Voyager
Among the pleasures in this flawed but deeply hypnotic film version of Max Frisch’s revered 1957 novel Homo Faber is the sight of Sam Shepard thoroughly engaged in the craft of acting after years of doing hunk-for-hire work in such tripe as Baby Boom and Steel Magnolias. As Wallter Faber, a rational fifty-year-old engineer who gets blindsided by emotion when he meets a young woman, Shepard gives his finest screen performance.
Frisch is influenced by Greek tragedy – as is Shepard, to judge from his stage writing (Buried Child, True West). Though writer-director Volker Schlöndorff creates a suitably portentous atmosphere, he sometimes presses too hard. Schlöndorff’s big-book fetish can be fruitful (The Tin Drum) or not (Swann in Love). But he and Frisch, who died in April, make a worthy match.
Faber has been changed from Swiss to American, but the script faithfully hugs the book’s contours. On the way from Venezuela to New York in 1957, Faber’s plane crashes. (The camera work of Pierre L’Homme and Yorgos Arvanitis is breathtaking here and throughout.) Awaiting rescue in the Mexican desert, Faber is jolted when another passenger tells him that Hannah (the great Barbara Sukowa), the woman Faber loved and left twenty years before, had married the passenger’s brother and had a daughter.

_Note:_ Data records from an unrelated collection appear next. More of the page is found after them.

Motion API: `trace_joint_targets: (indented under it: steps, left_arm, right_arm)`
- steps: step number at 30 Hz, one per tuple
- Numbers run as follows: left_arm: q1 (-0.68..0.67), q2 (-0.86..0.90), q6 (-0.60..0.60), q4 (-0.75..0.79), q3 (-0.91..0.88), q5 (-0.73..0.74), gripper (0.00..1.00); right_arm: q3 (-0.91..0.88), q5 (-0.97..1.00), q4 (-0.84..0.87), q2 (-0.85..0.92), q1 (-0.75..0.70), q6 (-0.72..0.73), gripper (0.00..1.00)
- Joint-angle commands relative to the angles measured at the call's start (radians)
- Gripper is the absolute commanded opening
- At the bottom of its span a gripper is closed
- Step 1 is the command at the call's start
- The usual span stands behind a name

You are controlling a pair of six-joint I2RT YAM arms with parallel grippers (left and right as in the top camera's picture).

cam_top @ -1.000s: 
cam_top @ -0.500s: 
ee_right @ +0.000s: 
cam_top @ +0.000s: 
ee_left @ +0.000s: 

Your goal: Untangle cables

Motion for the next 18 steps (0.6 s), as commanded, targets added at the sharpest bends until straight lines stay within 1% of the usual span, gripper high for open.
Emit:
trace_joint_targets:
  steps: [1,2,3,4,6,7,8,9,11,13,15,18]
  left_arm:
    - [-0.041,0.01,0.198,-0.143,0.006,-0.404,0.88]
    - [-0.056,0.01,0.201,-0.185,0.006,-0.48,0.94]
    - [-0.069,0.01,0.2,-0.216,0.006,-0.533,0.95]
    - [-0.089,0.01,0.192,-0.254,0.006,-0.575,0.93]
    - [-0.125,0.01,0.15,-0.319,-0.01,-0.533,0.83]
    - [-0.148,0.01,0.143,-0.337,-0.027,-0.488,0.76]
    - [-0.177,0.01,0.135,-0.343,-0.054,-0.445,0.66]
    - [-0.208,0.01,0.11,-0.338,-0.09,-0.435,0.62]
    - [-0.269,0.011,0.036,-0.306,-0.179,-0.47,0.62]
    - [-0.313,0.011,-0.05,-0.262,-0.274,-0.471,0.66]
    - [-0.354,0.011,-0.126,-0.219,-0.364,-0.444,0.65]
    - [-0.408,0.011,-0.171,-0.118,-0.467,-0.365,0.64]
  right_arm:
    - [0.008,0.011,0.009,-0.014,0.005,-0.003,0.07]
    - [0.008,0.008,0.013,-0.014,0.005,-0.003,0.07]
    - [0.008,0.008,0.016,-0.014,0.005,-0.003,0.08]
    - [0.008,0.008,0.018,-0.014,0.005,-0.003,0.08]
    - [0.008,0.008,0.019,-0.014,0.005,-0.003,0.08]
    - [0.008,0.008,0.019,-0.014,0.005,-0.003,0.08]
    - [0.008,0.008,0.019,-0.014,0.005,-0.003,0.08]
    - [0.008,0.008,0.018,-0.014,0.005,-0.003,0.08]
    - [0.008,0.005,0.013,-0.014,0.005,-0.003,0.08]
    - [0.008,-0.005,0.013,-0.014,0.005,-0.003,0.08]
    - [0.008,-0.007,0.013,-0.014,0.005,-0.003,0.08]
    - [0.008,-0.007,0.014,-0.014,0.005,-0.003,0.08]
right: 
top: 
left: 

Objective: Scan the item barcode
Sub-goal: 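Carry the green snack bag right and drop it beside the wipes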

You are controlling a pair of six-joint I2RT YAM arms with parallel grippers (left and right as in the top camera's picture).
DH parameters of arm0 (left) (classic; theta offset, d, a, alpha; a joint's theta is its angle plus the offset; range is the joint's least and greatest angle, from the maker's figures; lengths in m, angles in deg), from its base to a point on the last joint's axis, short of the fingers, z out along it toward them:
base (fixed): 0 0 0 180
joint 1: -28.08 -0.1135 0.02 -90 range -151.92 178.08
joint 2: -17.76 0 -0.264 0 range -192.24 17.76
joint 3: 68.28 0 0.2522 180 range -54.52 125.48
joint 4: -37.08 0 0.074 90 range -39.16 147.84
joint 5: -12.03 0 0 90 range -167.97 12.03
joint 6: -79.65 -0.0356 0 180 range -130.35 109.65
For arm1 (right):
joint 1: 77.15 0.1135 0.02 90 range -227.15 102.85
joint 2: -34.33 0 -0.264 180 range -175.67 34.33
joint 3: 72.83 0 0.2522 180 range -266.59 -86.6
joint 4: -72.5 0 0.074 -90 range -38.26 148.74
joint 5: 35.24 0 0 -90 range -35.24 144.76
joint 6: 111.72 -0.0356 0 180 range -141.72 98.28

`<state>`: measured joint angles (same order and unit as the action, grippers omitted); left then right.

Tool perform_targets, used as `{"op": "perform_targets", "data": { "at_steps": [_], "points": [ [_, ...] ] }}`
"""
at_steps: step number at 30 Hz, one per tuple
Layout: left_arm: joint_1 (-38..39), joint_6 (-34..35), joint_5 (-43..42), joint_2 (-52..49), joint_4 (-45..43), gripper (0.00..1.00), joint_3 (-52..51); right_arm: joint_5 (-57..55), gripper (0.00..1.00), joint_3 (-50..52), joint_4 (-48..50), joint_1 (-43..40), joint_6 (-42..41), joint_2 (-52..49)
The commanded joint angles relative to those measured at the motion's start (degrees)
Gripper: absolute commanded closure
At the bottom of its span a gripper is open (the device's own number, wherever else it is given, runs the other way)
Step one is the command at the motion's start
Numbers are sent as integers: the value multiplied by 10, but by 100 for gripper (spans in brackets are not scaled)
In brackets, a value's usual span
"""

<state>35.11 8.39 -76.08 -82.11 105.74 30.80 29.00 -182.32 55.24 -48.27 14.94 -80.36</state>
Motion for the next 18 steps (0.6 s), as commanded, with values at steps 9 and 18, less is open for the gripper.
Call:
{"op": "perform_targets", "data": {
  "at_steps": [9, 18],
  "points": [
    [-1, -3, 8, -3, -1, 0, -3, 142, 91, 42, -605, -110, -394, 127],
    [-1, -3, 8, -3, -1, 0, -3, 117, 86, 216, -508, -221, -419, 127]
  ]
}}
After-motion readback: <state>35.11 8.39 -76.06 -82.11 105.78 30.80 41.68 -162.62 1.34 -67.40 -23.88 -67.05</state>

Later, on a ship heading for France, Faber recalls his pain at losing Hannah. On board, he meets the youthful Sabeth (the excellent Julie Delpy), who stirs the emotions he’s repressed in his rigid devotion to intellect. Sabeth awakens him to love until – on a voyage that ends heart-breakingly in Greece – Faber must face the truth about Sabeth’s real identity. The film wants to evoke a sense of pity and terror. Of course, one man’s existential catharsis is another man’s kitsch. But Voyager, riding on Schlöndorff’s trust that audiences will get excited about the play of ideas, rewards close attention.